WHAT TO WORK ON: Which of the lines below contain the string "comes"? Pull each one out of the data.

Stored items
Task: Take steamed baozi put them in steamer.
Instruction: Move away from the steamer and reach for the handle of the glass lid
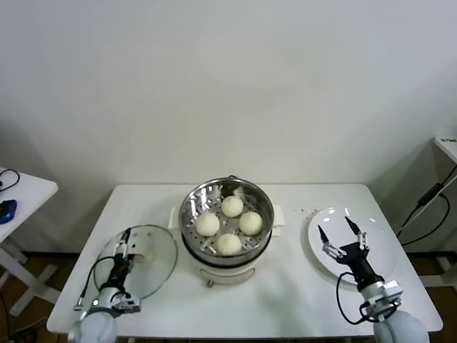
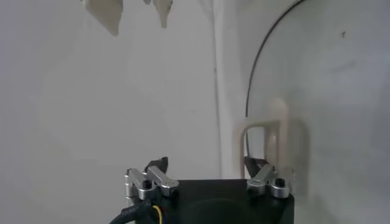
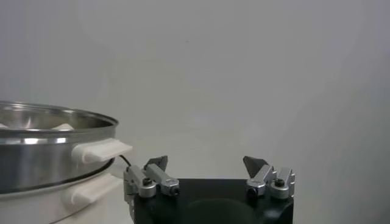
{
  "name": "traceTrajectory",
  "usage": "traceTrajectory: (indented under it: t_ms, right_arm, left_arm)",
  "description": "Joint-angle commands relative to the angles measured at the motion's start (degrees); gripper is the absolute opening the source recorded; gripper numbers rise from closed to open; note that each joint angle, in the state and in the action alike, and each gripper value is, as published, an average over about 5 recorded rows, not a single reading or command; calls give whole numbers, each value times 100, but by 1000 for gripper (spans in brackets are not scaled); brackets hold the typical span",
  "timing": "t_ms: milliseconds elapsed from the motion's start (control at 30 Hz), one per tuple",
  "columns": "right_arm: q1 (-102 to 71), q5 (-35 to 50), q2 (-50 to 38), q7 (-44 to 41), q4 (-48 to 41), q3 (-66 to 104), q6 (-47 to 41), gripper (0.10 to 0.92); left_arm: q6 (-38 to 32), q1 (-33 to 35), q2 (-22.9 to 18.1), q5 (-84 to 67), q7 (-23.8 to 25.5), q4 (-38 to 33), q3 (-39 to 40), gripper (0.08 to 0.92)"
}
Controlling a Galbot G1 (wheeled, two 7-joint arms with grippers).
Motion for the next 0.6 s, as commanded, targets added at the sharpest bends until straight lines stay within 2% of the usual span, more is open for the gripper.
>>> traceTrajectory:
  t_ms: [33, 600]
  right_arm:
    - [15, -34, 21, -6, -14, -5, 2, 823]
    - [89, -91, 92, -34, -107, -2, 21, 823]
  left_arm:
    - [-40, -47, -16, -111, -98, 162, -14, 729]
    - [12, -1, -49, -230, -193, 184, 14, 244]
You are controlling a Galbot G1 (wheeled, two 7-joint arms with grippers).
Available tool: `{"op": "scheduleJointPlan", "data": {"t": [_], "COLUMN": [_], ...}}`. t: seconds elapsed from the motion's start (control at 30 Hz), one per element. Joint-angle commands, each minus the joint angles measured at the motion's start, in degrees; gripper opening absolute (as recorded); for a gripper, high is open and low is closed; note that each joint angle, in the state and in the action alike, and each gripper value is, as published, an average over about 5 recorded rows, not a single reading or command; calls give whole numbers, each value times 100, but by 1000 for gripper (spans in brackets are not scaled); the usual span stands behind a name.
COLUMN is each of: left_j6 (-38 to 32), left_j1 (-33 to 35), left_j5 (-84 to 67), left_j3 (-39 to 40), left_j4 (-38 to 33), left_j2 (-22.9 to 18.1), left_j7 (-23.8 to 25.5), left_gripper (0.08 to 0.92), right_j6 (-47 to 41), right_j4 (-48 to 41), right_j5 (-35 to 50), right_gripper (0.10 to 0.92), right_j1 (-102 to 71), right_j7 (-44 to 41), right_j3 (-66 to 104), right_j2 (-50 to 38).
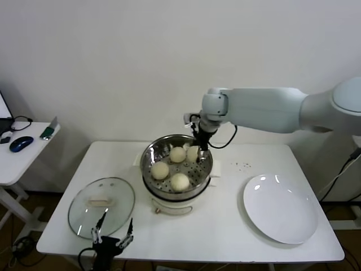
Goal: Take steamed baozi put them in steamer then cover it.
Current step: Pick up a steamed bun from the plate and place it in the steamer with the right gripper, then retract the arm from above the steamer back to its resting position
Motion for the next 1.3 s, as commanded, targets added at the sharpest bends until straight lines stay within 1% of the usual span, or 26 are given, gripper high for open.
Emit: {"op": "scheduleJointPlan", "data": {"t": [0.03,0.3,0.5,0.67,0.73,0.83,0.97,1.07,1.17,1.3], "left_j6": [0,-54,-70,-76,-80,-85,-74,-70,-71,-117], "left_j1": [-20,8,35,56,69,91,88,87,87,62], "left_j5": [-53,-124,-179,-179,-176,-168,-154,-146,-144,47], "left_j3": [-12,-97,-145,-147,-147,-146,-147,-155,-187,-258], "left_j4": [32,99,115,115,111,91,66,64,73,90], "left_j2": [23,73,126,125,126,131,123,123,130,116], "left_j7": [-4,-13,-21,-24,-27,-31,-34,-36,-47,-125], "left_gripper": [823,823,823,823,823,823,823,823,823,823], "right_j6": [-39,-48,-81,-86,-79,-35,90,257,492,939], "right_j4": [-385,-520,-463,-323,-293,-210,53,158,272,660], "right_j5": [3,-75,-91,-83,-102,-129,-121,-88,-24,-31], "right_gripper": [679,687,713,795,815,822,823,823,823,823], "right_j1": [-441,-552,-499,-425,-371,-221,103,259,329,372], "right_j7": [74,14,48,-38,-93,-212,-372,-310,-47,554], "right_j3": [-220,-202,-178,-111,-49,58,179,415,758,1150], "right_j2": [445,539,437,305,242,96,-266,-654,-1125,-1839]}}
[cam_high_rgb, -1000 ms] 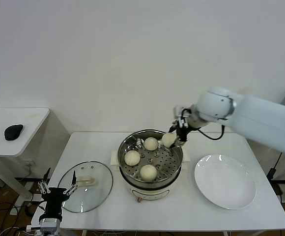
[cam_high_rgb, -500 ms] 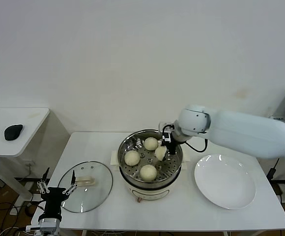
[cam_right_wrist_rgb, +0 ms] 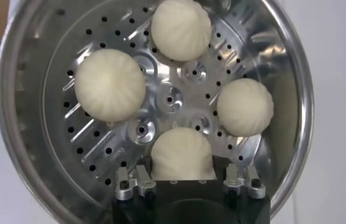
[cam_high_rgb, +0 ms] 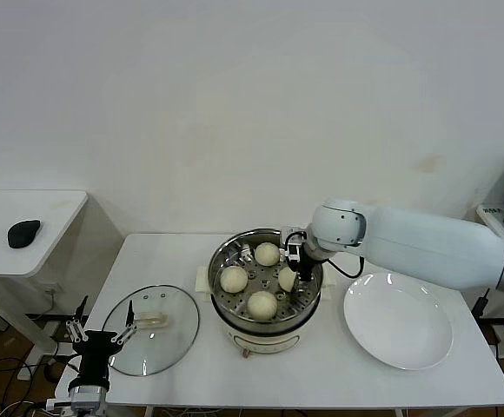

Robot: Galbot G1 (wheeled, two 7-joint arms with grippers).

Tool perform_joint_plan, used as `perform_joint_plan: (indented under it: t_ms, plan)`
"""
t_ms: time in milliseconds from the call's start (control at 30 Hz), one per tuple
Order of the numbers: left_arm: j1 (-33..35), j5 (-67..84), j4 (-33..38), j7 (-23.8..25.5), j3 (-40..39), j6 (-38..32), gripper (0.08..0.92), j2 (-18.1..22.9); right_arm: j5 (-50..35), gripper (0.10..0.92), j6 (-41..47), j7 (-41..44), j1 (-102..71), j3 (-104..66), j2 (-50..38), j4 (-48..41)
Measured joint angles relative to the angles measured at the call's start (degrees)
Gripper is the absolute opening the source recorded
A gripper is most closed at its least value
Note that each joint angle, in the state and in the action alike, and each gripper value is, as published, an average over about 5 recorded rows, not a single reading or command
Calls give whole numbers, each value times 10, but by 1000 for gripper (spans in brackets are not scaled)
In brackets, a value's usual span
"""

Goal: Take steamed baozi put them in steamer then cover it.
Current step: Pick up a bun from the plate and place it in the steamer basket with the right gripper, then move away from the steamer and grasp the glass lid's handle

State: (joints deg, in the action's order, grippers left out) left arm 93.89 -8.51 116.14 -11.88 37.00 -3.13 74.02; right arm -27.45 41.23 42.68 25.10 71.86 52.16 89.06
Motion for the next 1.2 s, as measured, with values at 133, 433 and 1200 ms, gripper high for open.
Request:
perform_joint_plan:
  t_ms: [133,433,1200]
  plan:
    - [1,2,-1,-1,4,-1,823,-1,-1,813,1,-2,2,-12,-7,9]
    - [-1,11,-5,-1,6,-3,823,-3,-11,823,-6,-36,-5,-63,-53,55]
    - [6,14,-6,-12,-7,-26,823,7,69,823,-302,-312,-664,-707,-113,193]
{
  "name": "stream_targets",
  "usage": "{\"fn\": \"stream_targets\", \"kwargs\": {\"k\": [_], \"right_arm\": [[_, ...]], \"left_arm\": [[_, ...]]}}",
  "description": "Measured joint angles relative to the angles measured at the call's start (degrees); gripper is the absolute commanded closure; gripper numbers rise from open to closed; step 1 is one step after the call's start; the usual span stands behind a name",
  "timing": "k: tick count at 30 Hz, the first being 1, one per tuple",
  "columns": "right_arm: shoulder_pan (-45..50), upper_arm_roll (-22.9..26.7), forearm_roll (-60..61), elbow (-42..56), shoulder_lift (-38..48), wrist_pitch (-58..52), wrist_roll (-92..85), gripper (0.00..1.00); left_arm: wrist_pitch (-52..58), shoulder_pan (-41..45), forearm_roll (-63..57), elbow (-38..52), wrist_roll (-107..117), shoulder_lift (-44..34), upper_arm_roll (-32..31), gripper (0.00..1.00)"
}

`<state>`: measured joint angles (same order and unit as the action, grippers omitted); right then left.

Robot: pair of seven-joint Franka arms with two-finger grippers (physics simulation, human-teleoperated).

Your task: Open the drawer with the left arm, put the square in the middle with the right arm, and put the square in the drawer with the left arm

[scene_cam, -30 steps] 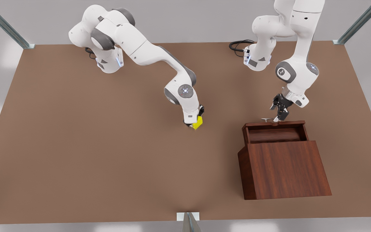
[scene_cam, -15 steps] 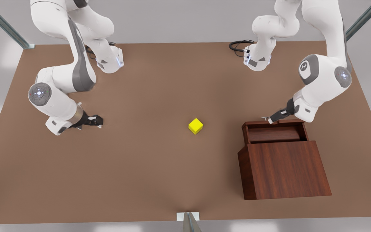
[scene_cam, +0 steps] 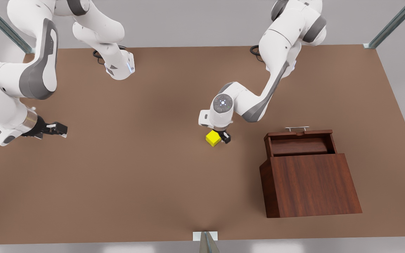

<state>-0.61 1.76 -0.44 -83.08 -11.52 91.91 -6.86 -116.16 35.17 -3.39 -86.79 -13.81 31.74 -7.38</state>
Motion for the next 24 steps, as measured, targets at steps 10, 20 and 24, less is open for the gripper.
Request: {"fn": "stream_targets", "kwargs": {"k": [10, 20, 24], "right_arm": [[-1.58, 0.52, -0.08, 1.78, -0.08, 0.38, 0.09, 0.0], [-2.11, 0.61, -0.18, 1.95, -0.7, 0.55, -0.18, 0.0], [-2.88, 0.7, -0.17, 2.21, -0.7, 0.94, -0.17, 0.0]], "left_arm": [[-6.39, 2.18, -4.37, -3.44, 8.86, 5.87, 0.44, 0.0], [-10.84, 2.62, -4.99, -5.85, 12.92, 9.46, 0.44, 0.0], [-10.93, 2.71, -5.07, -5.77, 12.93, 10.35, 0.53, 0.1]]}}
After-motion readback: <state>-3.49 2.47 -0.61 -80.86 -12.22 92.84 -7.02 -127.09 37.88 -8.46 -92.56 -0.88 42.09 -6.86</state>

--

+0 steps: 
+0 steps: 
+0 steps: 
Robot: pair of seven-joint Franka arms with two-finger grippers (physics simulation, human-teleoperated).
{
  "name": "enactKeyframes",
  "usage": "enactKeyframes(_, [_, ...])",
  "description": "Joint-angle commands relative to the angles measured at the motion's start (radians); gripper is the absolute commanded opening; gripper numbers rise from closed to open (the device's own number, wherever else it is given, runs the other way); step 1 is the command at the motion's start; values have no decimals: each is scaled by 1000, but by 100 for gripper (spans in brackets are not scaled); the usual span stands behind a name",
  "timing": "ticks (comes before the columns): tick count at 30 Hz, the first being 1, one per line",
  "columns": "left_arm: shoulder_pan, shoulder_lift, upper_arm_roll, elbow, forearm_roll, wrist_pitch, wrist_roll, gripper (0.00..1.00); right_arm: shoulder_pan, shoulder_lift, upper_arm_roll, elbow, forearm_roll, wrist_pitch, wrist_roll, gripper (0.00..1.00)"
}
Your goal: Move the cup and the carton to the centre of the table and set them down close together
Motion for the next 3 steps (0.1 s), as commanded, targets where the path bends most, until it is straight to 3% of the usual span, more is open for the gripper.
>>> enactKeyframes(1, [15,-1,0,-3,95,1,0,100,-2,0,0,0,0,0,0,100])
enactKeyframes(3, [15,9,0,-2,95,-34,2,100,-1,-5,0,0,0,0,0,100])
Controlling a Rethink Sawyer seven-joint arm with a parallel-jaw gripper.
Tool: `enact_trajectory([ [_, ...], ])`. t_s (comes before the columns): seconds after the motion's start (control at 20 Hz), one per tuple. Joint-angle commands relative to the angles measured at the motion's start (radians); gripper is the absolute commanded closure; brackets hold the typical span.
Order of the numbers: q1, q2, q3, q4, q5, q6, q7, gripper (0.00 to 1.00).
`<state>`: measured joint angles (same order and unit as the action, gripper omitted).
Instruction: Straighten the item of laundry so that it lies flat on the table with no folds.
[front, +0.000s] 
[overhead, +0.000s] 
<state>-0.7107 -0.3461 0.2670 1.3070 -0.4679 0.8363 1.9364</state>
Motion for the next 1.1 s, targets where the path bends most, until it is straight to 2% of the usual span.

FINISHED EXERCISE:
  "timing": "ticks (comes before the columns): tick count at 30 Hz, the first being 1, one per line",
Tool: `enact_trajectory([ [_, ...], ])`. t_s (comes before the columns): seconds after the motion's start (control at 20 Hz), one per tuple. Joint-angle commands relative to the angles measured at the motion's start (radians); gripper is the absolute commanded closure; brackets hold the typical span.

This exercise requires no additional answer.